Assignment: How many of the lines below include "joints"? Give the number and no other words.

Source data:
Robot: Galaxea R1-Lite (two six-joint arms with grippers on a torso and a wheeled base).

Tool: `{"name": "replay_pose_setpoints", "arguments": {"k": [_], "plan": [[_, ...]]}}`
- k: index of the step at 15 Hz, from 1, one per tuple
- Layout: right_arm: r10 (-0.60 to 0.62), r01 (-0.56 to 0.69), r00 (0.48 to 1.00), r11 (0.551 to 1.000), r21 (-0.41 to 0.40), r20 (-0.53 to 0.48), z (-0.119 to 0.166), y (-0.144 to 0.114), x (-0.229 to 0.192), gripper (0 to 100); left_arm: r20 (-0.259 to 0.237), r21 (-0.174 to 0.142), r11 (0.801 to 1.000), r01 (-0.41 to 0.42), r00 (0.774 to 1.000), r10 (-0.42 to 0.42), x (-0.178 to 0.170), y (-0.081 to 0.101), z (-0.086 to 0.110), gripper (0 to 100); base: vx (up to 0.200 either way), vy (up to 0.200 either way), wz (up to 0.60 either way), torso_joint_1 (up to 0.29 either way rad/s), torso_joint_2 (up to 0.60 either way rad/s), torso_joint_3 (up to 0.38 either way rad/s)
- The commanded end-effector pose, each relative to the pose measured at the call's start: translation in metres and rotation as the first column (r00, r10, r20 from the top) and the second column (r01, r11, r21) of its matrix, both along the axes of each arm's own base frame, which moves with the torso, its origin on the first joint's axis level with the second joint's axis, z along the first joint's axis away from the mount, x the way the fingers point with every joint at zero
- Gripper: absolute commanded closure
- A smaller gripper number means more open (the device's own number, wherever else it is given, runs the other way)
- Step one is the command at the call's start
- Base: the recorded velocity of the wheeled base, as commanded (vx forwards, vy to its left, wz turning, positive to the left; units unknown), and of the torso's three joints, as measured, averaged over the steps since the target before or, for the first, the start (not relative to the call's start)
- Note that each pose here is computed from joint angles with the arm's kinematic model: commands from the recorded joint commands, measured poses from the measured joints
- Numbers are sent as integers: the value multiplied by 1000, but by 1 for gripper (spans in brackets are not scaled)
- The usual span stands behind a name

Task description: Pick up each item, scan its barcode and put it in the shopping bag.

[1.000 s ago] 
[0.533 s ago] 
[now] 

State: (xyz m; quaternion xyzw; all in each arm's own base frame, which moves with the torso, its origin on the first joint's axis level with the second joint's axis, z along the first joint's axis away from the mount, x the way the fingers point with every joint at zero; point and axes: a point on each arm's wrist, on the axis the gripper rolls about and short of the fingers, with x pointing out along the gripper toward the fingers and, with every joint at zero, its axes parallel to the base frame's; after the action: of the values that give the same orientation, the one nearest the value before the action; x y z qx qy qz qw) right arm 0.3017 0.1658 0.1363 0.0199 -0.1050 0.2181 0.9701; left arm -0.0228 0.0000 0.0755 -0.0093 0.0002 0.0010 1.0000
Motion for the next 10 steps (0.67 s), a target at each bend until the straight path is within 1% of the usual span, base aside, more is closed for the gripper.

Response to this exercise: 2